Falling energy prices will have had a major impact on October inflation data. We already know that import prices fell by 4.7% mom. As average gasoline prices went down by 18% mom, we expect producer prices to have dropped by 2% mom in October, and consumer prices might also have declined by about 1% mom. The annual rates are falling rapidly, and CPI could be below 2% yoy at the end of Q1/2009.
Due to weak domestic demand, core price levels ex food and energy are only likely to have increased moderately in October, by 0.1% mom respectively.
Housing starts declined by 6.3% mom to 817k in September, after having gone down by 8.1% and 12.9% in the previous months. Given that building permits are at an even lower level and homes for sale at a record-high level, housing starts have not yet bottomed out, and we forecast that they will have fallen to 775k in October. Building permits might also have fallen to 775k, from an upwardly revised 805k.
Initial jobless claims jumped by 32k to 516k in the week ending November, the highest level since September 2001 in the aftermath of the terrorist attacks.

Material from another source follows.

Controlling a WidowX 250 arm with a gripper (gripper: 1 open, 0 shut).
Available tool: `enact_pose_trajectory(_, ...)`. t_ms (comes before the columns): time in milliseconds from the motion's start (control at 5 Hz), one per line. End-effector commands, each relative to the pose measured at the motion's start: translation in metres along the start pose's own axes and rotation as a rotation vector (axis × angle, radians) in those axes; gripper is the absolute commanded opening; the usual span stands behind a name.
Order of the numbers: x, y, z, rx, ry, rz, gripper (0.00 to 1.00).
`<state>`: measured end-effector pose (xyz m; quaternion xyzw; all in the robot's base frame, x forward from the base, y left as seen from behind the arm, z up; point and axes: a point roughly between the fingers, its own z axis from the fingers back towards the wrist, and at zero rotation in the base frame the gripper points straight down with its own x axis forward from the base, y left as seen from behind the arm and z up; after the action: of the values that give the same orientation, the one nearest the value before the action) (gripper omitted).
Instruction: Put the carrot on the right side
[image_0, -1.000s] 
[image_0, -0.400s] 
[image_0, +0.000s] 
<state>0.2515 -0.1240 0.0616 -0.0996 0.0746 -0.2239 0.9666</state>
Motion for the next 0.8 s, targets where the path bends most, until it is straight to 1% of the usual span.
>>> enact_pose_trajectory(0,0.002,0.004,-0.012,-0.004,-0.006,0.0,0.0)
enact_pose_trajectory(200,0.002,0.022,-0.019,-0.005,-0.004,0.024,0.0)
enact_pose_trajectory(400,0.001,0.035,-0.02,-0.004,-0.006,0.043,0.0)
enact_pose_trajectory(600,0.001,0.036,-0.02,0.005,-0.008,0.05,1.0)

We expect jobless claims to remain above 500k in the near future, and they might only have fallen slightly to 510k in the week ending 15 November.
Leading indicators increased by 0.3% mom in September, mainly driven by real M2 and a temporary rebound in consumer expectations. However, we expect leading indicators to have fallen by up to 0.8% mom in October. The biggest negative contribution will have been made by stock prices, although an increase in real M2 and the steepening of the yield curve could have more than compensated for this. But consumer expectations, supplier deliveries, aggregate manufacturing working hours, building permits, orders and jobless claims will all have contributed negatively. The annual rate could fall back to -3.3 %, and the annualised 6-month rate might actually drop from -2.5% to -4.1%.